在陳岩左右、身後分別站了一名藍袍男子,他們正在幫陳岩按摩鬆著四肢筋骨了。
而在廂房靠門口的楓木地板上,包括鷹眼男子在內的五人正齊齊跪在地上,這些人都是剛剛出手傷陳岩最重的人。

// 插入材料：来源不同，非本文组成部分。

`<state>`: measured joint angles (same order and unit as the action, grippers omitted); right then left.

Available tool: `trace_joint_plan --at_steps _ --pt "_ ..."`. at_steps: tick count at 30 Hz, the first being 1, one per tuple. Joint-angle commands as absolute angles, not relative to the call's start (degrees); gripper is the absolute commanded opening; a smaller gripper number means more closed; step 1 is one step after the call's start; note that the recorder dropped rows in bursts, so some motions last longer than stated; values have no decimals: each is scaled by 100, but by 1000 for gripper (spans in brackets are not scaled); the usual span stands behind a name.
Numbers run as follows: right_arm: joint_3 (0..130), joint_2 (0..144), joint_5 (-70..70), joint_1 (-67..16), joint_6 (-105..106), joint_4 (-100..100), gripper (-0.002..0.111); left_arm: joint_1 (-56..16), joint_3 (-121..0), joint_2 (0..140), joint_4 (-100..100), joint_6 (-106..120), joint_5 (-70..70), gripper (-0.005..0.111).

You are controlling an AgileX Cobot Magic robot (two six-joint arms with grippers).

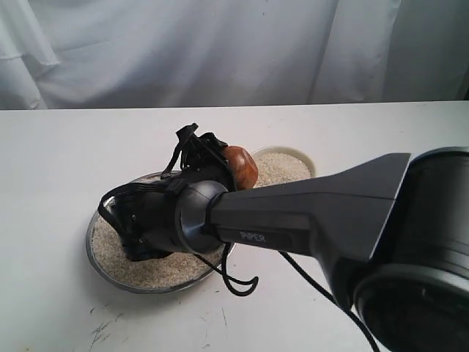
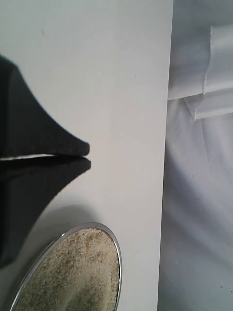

現在鷹眼男子抬著頷首,小心翼翼地問道:“陳岩大人,不知道這酒菜味道如何呢?若是不行的話,小人立刻吩咐灶房廚子們再做。”
“不必這麽麻煩了,這酒食還不錯。”
“是嗎,那可就太好了……那麽大人的心情也恢複了嗎?可否原諒咱們,別把今天發生的誤會告訴楊小姐知道了?”
沒錯,這些藍袍男子為什麽各個都如此聽話?還不是陳岩以向楊雲清打小報告作威脅來壓榨他們。
不得不說這很管用,畢竟這些藍袍男子本身就是要幫助陳岩的,結果卻不分青紅皂白地傷了陳岩一頓,他不出口惡氣哪成啊!
現在看著藍袍男子們一臉愧疚落魄的模樣,陳岩還不覺得解氣。
“你是這些人裏的領頭對嗎?你覺得好好認錯再送我些酒食吃,這樣就可以把舊賬恩怨全部了斷了嗎?”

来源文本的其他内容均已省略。